> **PROMPT**: Each line of the data should be transcribed exactly as given.
::::::::::
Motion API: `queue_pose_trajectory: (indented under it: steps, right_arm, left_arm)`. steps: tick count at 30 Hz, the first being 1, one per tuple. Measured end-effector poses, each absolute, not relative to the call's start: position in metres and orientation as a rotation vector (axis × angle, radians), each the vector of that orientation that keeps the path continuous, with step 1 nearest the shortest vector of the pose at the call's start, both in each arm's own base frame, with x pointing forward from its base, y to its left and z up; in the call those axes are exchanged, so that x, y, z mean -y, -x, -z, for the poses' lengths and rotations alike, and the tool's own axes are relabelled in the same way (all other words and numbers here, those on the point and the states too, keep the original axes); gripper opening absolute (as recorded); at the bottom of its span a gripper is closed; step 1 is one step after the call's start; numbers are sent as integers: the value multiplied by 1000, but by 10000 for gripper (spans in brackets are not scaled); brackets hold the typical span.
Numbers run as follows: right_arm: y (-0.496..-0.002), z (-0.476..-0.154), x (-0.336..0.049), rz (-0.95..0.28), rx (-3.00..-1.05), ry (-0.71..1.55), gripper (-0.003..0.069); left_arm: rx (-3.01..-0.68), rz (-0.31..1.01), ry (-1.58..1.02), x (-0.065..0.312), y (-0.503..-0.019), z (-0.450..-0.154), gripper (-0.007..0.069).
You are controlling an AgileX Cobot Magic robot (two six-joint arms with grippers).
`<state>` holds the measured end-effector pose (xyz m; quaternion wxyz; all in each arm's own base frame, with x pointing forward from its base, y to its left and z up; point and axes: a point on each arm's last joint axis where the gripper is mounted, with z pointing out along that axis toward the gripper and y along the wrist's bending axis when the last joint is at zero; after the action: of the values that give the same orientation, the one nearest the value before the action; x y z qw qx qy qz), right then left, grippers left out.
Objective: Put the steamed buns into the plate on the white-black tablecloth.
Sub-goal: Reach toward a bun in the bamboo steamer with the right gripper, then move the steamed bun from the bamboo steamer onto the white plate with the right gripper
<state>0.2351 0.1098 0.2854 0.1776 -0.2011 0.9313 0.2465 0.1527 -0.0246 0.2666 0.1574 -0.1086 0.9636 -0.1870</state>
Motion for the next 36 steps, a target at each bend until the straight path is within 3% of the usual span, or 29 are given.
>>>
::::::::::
> **FINISHED TASK**:
Motion API: `queue_pose_trajectory: (indented under it: steps, right_arm, left_arm)`. steps: tick count at 30 Hz, the first being 1, one per tuple. Measured end-effector poses, each absolute, not relative to the call's start: position in metres and orientation as a rotation vector (axis × angle, radians), each the vector of that orientation that keeps the path continuous, with step 1 nearest the shortest vector of the pose at the call's start, both in each arm's own base frame, with x pointing forward from its base, y to its left and z up; in the call those axes are exchanged, so that x, y, z mean -y, -x, -z, for the poses' lengths and rotations alike, and the tool's own axes are relabelled in the same way (all other words and numbers here, those on the point and the states too, keep the original axes); gripper opening absolute (as recorded); at the bottom of its span a gripper is closed; step 1 is one step after the call's start; numbers are sent as integers: the value multiplied by 1000, but by 10000 for gripper (spans in brackets are not scaled); brackets hold the typical span.
Numbers run as follows: right_arm: y (-0.496..-0.002), z (-0.476..-0.154), x (-0.336..0.049), rz (-0.95..0.28), rx (-3.00..-1.05), ry (-0.71..1.55), gripper (-0.003..0.069); left_arm: rx (-3.01..-0.68), rz (-0.31..1.01), ry (-1.58..1.02), x (-0.065..0.312), y (-0.503..-0.019), z (-0.450..-0.154), gripper (-0.007..0.069).
You are controlling an AgileX Cobot Magic robot (two six-joint arms with grippers).
`<state>` holds the measured end-effector pose (xyz m; quaternion wxyz; all in each arm's own base frame, with x pointing forward from its base, y to its left and z up; point and axes: a point on each arm's last joint axis where the gripper is mounted, with z pointing out along that axis toward the gripper and y along the wrist's bending axis when the last joint is at zero; after the action: of the values that give the same orientation, the one nearest the value before the action; x y z qw qx qy qz), right then left, grippers left out.
Objective: Put the steamed buns into the plate on the white-black tablecloth.
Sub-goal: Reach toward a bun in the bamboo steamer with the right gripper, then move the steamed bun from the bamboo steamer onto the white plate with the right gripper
<state>0.2351 0.1098 0.2854 0.1776 -0.2011 0.9313 0.2465 0.1527 -0.0246 0.2666 0.1574 -0.1086 0.9636 -0.1870</state>
Motion for the next 36 steps, a target at each bend until the straight path is within 3% of the usual span, or 29 are given.
>>>

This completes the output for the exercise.